第11話 特訓
エデンはあのあと急に、「特訓しない?」と言ってきた。
そこであることを思い出した。
「なあ、その、特訓を始めたのってなんでなんだ?あるひ急に特訓しようって言ってきたじゃないか。」
「あー……それは、ニグが言い始めたことだよ。」
「俺が?言った記憶はないけど、どこで?」
「寝言で言ってたんだ。「強くなりたい」って。」
その他にも、「うるさい」や「強くなればいいんだろ?」などというように聞こえ、だいたいその時はうなされているという。
うなされるのも数十分で終わり、目が覚める頃にはエデンも気にせず忘れかけているそうだ。
だがそれにだんだん違和感を持ち始めて、特訓しようと俺に声をかけた、という。
「そんなことが……」
「そう、けど二つ返事で受け入れてくれたから、夢の内容覚えてるのかと思ってた」
「いやいや、夢なんて1つも覚えてないよ」
「そうなんか……ああ録画魔法でもあればなぁ……」
録画魔法ってないのか。と俺は思い違和感を感じた。
……なぜエデンは、録画、という言葉を知っている?
だがそれに深く入ろうと思考を巡らすたび、それがなんだかおぞましく大きなものに立ち向かっているような威圧感を感じてその考えを止めた。
その気持が顔に出ていたのか、エデンは俺をつついた。
「ほら、何してるの?特訓始めるよ?」
「お、おう……」
エデンは俺になにか隠しているのだろうか。
そういう考えが頭の中にこびりついたまま、エデンに防御魔法をつけてもらってから反対方向に向かい、そこで手をふった。
ここから、戦闘時以外の会話は念話ですることになった。
「じゃあ、これまでは足技とある程度の魔法を教えてきたから、そのテストをするか!」
「テスト?!模擬戦とかじゃないよな?」
「残念、あたり!」
俺はテストというと模擬戦しか思い浮かばないほど、エデンに模擬戦をさせられ続けている。
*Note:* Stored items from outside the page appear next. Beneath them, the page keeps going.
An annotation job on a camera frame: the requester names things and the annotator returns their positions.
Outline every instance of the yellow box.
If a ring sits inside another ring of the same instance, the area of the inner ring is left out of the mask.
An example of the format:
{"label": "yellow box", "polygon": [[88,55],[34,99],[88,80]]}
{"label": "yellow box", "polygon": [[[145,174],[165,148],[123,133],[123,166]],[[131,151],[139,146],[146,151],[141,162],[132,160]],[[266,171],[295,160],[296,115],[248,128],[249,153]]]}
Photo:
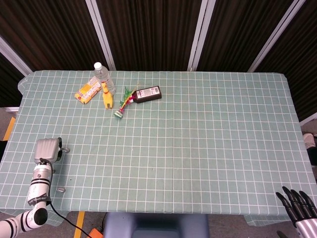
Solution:
{"label": "yellow box", "polygon": [[84,85],[77,93],[75,93],[75,98],[77,98],[81,103],[88,103],[99,91],[101,90],[101,85],[98,79],[94,76],[88,83]]}

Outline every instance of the floor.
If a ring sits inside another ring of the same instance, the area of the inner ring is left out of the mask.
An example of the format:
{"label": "floor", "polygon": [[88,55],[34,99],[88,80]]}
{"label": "floor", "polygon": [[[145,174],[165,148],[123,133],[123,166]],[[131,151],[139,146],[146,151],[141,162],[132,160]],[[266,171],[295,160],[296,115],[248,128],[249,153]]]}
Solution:
{"label": "floor", "polygon": [[[4,109],[0,108],[0,138],[2,139],[6,129],[9,125],[11,115],[6,113]],[[317,120],[311,122],[309,125],[304,125],[302,131],[317,133]],[[85,212],[83,230],[87,233],[92,228],[101,226],[104,213],[102,212]],[[7,214],[0,213],[0,221],[9,217]],[[77,222],[78,212],[70,212],[67,215],[72,223]],[[211,238],[277,238],[276,231],[280,230],[287,235],[288,238],[297,238],[297,233],[291,222],[283,222],[264,227],[248,226],[243,216],[239,215],[209,215],[209,229]],[[36,230],[20,234],[19,238],[33,237],[33,238],[85,238],[84,234],[81,236],[74,236],[75,228],[64,221],[60,226],[53,227],[44,225]]]}

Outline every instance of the bottle label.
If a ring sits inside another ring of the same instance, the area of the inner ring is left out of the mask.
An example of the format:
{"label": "bottle label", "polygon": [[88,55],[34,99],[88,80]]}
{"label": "bottle label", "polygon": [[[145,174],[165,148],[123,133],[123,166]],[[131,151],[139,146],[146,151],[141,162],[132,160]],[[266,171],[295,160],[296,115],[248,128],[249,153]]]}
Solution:
{"label": "bottle label", "polygon": [[145,98],[145,97],[152,96],[155,94],[159,94],[158,87],[147,88],[147,89],[137,91],[138,98]]}

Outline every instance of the plastic water bottle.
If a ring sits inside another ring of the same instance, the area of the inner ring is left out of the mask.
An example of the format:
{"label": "plastic water bottle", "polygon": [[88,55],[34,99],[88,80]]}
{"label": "plastic water bottle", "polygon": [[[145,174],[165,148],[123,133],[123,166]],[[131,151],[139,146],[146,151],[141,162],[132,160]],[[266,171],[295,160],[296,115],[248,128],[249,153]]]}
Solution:
{"label": "plastic water bottle", "polygon": [[105,81],[109,92],[112,95],[114,95],[115,85],[113,83],[113,80],[110,77],[108,69],[102,66],[100,62],[95,63],[94,67],[95,67],[95,76],[99,79],[99,81]]}

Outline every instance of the bottle cap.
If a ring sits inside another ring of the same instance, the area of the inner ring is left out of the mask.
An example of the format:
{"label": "bottle cap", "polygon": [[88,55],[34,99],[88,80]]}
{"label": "bottle cap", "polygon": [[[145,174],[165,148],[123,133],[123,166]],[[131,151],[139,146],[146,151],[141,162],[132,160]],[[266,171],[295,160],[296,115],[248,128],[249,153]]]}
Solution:
{"label": "bottle cap", "polygon": [[94,64],[94,67],[95,67],[96,70],[101,70],[101,68],[102,68],[103,66],[101,65],[100,62],[97,62],[97,63]]}

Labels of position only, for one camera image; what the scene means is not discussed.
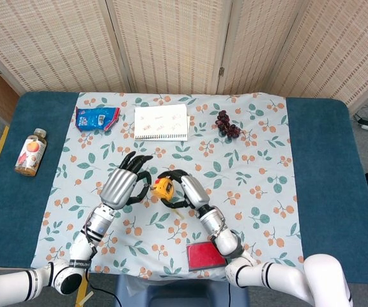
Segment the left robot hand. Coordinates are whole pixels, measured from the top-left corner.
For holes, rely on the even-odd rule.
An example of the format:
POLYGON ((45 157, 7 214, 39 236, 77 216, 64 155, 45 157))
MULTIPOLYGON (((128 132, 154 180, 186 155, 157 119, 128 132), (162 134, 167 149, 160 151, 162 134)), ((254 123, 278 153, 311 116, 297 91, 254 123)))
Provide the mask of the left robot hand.
POLYGON ((135 151, 127 154, 103 186, 100 194, 101 202, 113 210, 140 203, 147 195, 151 184, 150 172, 140 172, 140 169, 152 158, 152 155, 136 155, 135 151), (137 196, 132 196, 136 184, 142 180, 145 183, 141 192, 137 196))

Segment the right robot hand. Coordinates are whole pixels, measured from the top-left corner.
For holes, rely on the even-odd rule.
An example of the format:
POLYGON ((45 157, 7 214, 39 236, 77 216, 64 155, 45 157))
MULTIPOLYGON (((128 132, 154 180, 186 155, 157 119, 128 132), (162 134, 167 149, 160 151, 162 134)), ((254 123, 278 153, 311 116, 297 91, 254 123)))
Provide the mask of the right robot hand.
POLYGON ((165 198, 161 198, 161 202, 170 209, 179 209, 190 207, 198 211, 201 215, 212 210, 209 206, 210 197, 202 187, 201 183, 194 176, 188 174, 182 169, 165 171, 158 176, 158 179, 168 178, 180 184, 183 190, 184 200, 172 203, 165 198))
なぜかと聞いたら、エデンも楽しいから、らしい。もっと実力差とか考えておくれよ……と俺は呆れため息を吐く。
エデンは魔法を唱える。
「■■■■■■■!」
遠くから聞こえるので何を言っているかわからないが、なんとなく温度と地面の揺れで火の玉、ファイヤーボールだとはわかった。
予想通り、向こうからは大きな火の玉が飛んでくる。
俺が今まで教わってきたのは氷魔法と風魔法だ。もちろん相性がいいのは氷だ。
「アイスウォール!」
そう唱えると目の前に氷の壁がイメージ通り出来上がる。
縦4m横3mの、火の玉なら十分に受け止められる大きさであった。
そこに火の玉がやってくると、氷の壁が溶かされていくのがわかる。じわじわと溶かし、氷越しに炎がうっすら見えるところで火の玉はかれた。
危ないところであった。もしあと少し火の玉が続いたら体術で躱せたとしても、ギリギリ尻尾の先が焼けてしまいそうだ。少しでも焼けるのは避けよう。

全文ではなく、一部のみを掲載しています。